7 Foundations

7 Foundations

这一讲是 recap 以前学过的内容并介绍一些更加 rigorous 的概念.

7.1 Machine Model 机器模型

一个 name(名称) 指 some entity such as a variable, function, or type.

一个 varibale(变量) 是一个指代 memory 中的一个 object 的 name. (variable 就是一种 name！)

一个 name 具有它的 scope(作用域)，scope 决定了什么区域的 code 能够使用该 name 来指代它表示的 entity.

一个 declaration(声明) 就是引入一个 name 的行为，并且 declaration 处是该 name 的 scope 的起点.

一个 object(对象) 就是 memory 中的 a piece of data.

object is locateda at some address(地址) in the memory.

object 的 lifetime(生命周期) 就是 legal to use this object 的时期. 一个 object 在某个时刻被 create，在某个时刻被 destroy，从被 create 到被 destroy 的这段时间就是我们能够 legallu use it 的时间. 它取决于该 object 的 storage duration.

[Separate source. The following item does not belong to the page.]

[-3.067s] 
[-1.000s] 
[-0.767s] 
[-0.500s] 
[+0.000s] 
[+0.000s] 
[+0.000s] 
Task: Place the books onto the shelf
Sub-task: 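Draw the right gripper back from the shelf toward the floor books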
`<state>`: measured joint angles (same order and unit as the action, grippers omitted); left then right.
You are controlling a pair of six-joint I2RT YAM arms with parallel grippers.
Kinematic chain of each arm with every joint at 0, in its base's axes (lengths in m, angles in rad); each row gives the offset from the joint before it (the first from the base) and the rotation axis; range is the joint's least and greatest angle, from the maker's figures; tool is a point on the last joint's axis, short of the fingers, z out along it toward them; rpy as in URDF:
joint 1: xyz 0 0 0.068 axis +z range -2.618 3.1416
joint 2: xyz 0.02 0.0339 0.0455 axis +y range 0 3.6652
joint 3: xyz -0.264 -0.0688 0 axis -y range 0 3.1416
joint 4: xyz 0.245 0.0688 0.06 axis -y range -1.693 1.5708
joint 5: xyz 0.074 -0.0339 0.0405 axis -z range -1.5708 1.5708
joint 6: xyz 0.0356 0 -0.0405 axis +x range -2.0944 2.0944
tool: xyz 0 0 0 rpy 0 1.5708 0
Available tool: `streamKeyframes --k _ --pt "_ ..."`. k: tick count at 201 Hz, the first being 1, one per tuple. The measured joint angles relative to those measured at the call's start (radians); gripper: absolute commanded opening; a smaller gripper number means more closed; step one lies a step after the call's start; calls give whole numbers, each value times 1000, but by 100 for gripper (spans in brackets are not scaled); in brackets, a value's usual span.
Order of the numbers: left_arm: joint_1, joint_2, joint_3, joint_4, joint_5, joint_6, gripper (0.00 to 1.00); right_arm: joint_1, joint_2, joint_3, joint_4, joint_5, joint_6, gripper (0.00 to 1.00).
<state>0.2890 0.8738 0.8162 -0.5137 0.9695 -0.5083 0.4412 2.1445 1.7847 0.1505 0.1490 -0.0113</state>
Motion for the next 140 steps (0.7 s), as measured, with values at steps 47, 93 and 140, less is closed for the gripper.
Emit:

为了学习 memory 中 objects 和用来指代它们的 variables 的变化，我们引入 machine model.

Machine Model 就是对于 codes 如何 relate to program execution 的一个描述.

最基础的 machine model 就是把 memory 看做一个像 array 的东西的图. 如下. 之后会有更复杂的 machine model

Screenshot 2024-01-17 at 18.10.53

现在我们开始讲 object 的储存周期.

7.1.1 Storage Duration

有三种 Storage Duration.

static (也叫 Global 全局对象): 这种 object 的 lifetime 是 the whole program.
automatic (也叫 Local 局部对象): 这种 object 的 lifetime 是被绑定于一个特定的 scope，比如某一段代码块.
dynamic (动态): static 和 automatic durations 都是由 compiler 控制的，而 dynamic duration 却是由 programmer explicitly create and control 的.

本课程将只讲 static 和 automatic 的 object.

Variable 和 memory object 并不等同. Variable 是和 source code 相挂钩的概念，而 memory object 则是和 runtime 相挂钩的概念. 同一个 variable 可以在不同时间指代不同的 object. 比如 a local variable in a functon that is called more than once. Dynamic storage duration 的 objects 不会和一个 variable 关联.

7.1.2 Reference sematics and Value sematics 引用语义与值语义

我们都已经学过了 pass by reference 和 pass by value 的区别. 而我们知道，C++ 中 x = y 仅表示 modify the value of object x 而不是 change which object x is referring to，

如果一个行为中 x = y 表示前者，那么这个地方就叫做 value semantics(值语义)；而如果表示后者，那么就叫做reference semantics(引用语义). 因而 C++ 这个语言的默认是 value sematics.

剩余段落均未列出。